- **WORK TASK**
Restate the listing below word for word; no pictures belong in the copy.

- **PROVIDED RECORDS**
===============
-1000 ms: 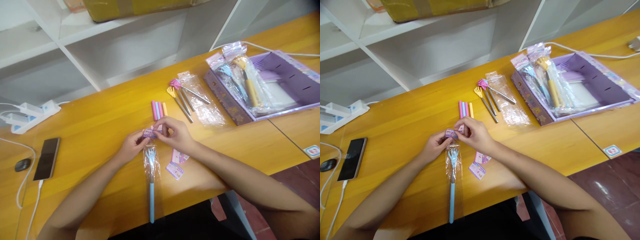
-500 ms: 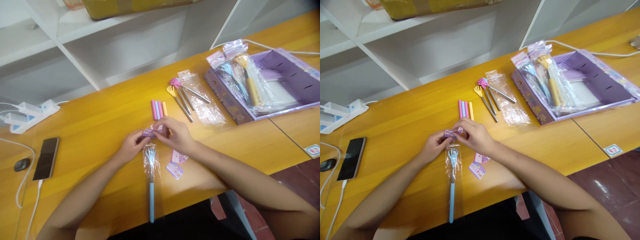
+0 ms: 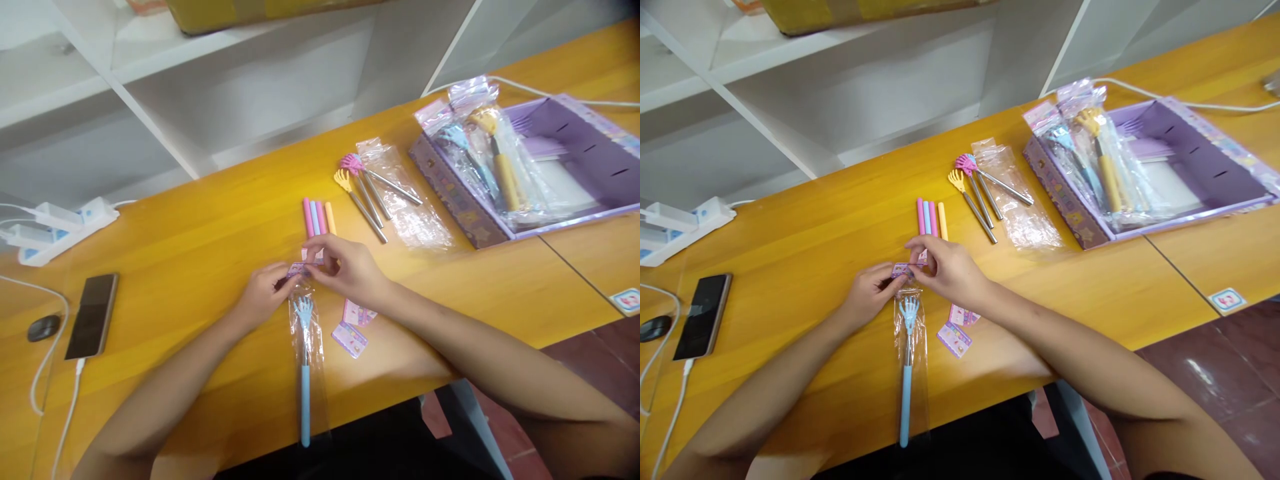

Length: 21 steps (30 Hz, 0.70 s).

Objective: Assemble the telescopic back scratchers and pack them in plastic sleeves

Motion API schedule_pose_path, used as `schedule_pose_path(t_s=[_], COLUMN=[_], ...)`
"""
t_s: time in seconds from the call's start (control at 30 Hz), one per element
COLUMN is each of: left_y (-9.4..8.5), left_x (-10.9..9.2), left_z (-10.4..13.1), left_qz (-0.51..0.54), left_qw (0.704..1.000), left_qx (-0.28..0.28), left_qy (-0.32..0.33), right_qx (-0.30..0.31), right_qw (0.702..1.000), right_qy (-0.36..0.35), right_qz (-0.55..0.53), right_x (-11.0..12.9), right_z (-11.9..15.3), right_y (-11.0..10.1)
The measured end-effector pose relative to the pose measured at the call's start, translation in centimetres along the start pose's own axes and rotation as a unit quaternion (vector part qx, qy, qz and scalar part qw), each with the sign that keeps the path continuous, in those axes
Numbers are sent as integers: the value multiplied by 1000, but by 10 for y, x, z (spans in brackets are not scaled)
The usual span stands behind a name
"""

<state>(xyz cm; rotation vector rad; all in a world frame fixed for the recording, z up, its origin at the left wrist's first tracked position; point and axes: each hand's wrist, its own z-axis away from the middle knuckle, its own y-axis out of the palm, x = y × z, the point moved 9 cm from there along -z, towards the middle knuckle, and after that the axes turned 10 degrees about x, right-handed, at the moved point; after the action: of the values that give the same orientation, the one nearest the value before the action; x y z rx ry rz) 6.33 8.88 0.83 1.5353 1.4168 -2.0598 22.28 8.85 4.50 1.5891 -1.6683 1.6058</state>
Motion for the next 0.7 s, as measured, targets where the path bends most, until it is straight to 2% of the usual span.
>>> schedule_pose_path(t_s=[0.13,0.33,0.5,0.7], left_y=[-1,-2,-2,-1], left_x=[2,12,0,-4], left_z=[0,3,2,2], left_qz=[-4,45,-11,-34], left_qw=[1000,998,1000,999], left_qx=[1,-18,-19,-14], left_qy=[-15,-38,10,32], right_qx=[2,32,66,82], right_qw=[999,999,998,996], right_qy=[-25,8,22,-24], right_qz=[31,23,1,-14], right_x=[10,5,-4,2], right_z=[1,0,0,-3], right_y=[-1,-5,-1,2])
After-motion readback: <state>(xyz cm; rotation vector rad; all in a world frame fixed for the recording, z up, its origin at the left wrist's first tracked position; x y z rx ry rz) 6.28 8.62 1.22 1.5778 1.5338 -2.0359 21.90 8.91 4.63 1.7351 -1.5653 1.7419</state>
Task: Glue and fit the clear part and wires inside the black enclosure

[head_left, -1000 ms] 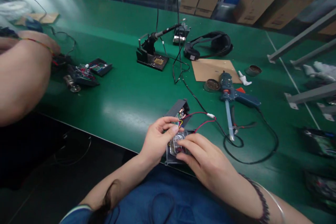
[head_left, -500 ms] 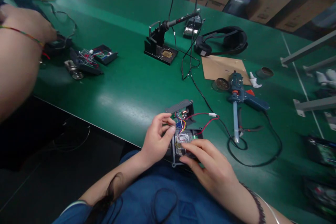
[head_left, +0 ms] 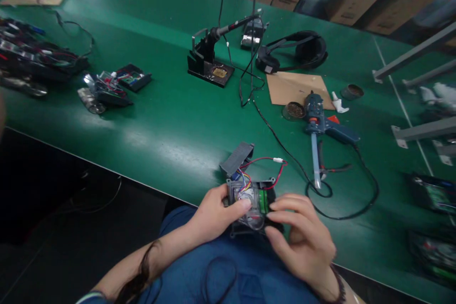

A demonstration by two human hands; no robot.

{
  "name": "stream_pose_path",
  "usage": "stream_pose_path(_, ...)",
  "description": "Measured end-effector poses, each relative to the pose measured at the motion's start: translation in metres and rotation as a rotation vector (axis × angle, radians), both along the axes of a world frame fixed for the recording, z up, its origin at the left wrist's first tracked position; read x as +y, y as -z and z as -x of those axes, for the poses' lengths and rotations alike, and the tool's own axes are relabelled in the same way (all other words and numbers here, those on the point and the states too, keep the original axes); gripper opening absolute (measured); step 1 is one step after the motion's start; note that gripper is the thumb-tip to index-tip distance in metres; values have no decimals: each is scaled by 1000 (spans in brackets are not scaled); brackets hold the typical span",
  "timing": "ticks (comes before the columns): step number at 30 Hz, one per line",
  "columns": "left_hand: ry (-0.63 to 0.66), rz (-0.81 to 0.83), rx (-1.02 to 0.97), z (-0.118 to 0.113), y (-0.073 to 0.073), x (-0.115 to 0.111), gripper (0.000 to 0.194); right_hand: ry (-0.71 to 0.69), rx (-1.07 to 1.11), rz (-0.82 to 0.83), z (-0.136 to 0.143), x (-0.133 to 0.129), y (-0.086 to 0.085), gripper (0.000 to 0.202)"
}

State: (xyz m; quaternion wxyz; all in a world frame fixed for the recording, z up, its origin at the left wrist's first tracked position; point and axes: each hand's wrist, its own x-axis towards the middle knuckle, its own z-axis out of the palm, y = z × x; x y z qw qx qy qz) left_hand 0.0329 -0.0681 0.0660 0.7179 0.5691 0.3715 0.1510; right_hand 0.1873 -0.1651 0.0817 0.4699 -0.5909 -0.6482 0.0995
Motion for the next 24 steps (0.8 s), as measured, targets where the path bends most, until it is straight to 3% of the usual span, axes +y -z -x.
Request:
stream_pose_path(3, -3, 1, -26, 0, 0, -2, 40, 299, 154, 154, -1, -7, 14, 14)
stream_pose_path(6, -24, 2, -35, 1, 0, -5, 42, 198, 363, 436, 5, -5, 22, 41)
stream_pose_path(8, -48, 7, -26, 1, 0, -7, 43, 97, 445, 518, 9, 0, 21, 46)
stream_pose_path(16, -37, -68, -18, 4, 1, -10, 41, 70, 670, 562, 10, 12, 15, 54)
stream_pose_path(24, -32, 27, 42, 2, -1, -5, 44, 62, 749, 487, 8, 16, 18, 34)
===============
- **ANSWER TO THIS EXERCISE**
-1000 ms: 
-500 ms: 
+0 ms: 

Length: 21 steps (30 Hz, 0.70 s).

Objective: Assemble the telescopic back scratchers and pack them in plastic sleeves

Motion API schedule_pose_path, used as `schedule_pose_path(t_s=[_], COLUMN=[_], ...)`
"""
t_s: time in seconds from the call's start (control at 30 Hz), one per element
COLUMN is each of: left_y (-9.4..8.5), left_x (-10.9..9.2), left_z (-10.4..13.1), left_qz (-0.51..0.54), left_qw (0.704..1.000), left_qx (-0.28..0.28), left_qy (-0.32..0.33), right_qx (-0.30..0.31), right_qw (0.702..1.000), right_qy (-0.36..0.35), right_qz (-0.55..0.53), right_x (-11.0..12.9), right_z (-11.9..15.3), right_y (-11.0..10.1)
The measured end-effector pose relative to the pose measured at the call's start, translation in centimetres along the start pose's own axes and rotation as a unit quaternion (vector part qx, qy, qz and scalar part qw), each with the sign that keeps the path continuous, in those axes
Numbers are sent as integers: the value multiplied by 1000, but by 10 for y, x, z (spans in brackets are not scaled)
The usual span stands behind a name
"""

<state>(xyz cm; rotation vector rad; all in a world frame fixed for the recording, z up, its origin at the left wrist's first tracked position; point and axes: each hand's wrist, its own z-axis away from the middle knuckle, its own y-axis out of the palm, x = y × z, the point moved 9 cm from there along -z, towards the middle knuckle, and after that the axes turned 10 degrees about x, right-handed, at the moved point; after the action: of the values that give the same orientation, the one nearest the value before the action; x y z rx ry rz) 6.33 8.88 0.83 1.5353 1.4168 -2.0598 22.28 8.85 4.50 1.5891 -1.6683 1.6058</state>
Motion for the next 0.7 s, as measured, targets where the path bends most, until it is straight to 2% of the usual span.
>>> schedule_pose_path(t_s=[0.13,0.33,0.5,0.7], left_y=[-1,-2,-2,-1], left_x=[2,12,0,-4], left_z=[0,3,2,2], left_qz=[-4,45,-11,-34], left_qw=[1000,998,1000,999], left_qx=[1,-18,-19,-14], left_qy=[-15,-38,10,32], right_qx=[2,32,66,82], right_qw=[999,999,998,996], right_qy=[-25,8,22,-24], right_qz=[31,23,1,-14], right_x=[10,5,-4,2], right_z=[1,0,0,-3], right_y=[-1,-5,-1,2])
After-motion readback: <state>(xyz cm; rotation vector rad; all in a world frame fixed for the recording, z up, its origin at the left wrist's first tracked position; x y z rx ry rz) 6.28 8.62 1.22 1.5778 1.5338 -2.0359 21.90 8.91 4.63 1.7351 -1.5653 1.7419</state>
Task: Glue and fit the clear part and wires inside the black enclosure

[head_left, -1000 ms] 
[head_left, -500 ms] 
[head_left, +0 ms] 

A demonstration by two human hands; no robot.

{
  "name": "stream_pose_path",
  "usage": "stream_pose_path(_, ...)",
  "description": "Measured end-effector poses, each relative to the pose measured at the motion's start: translation in metres and rotation as a rotation vector (axis × angle, radians), both along the axes of a world frame fixed for the recording, z up, its origin at the left wrist's first tracked position; read x as +y, y as -z and z as -x of those axes, for the poses' lengths and rotations alike, and the tool's own axes are relabelled in the same way (all other words and numbers here, those on the point and the states too, keep the original axes); gripper opening absolute (measured); step 1 is one step after the motion's start; note that gripper is the thumb-tip to index-tip distance in metres; values have no decimals: each is scaled by 1000 (spans in brackets are not scaled); brackets hold the typical span",
  "timing": "ticks (comes before the columns): step number at 30 Hz, one per line",
  "columns": "left_hand: ry (-0.63 to 0.66), rz (-0.81 to 0.83), rx (-1.02 to 0.97), z (-0.118 to 0.113), y (-0.073 to 0.073), x (-0.115 to 0.111), gripper (0.000 to 0.194); right_hand: ry (-0.71 to 0.69), rx (-1.07 to 1.11), rz (-0.82 to 0.83), z (-0.136 to 0.143), x (-0.133 to 0.129), y (-0.086 to 0.085), gripper (0.000 to 0.202)"
}

State: (xyz m; quaternion wxyz; all in a world frame fixed for the recording, z up, its origin at the left wrist's first tracked position; point and axes: each hand's wrist, its own x-axis towards the middle knuckle, its own z-axis out of the palm, y = z × x; x y z qw qx qy qz) left_hand 0.0329 -0.0681 0.0660 0.7179 0.5691 0.3715 0.1510; right_hand 0.1873 -0.1651 0.0817 0.4699 -0.5909 -0.6482 0.0995
Motion for the next 24 steps (0.8 s), as measured, targets where the path bends most, until it is straight to 3% of the usual span, axes +y -z -x.
Request:
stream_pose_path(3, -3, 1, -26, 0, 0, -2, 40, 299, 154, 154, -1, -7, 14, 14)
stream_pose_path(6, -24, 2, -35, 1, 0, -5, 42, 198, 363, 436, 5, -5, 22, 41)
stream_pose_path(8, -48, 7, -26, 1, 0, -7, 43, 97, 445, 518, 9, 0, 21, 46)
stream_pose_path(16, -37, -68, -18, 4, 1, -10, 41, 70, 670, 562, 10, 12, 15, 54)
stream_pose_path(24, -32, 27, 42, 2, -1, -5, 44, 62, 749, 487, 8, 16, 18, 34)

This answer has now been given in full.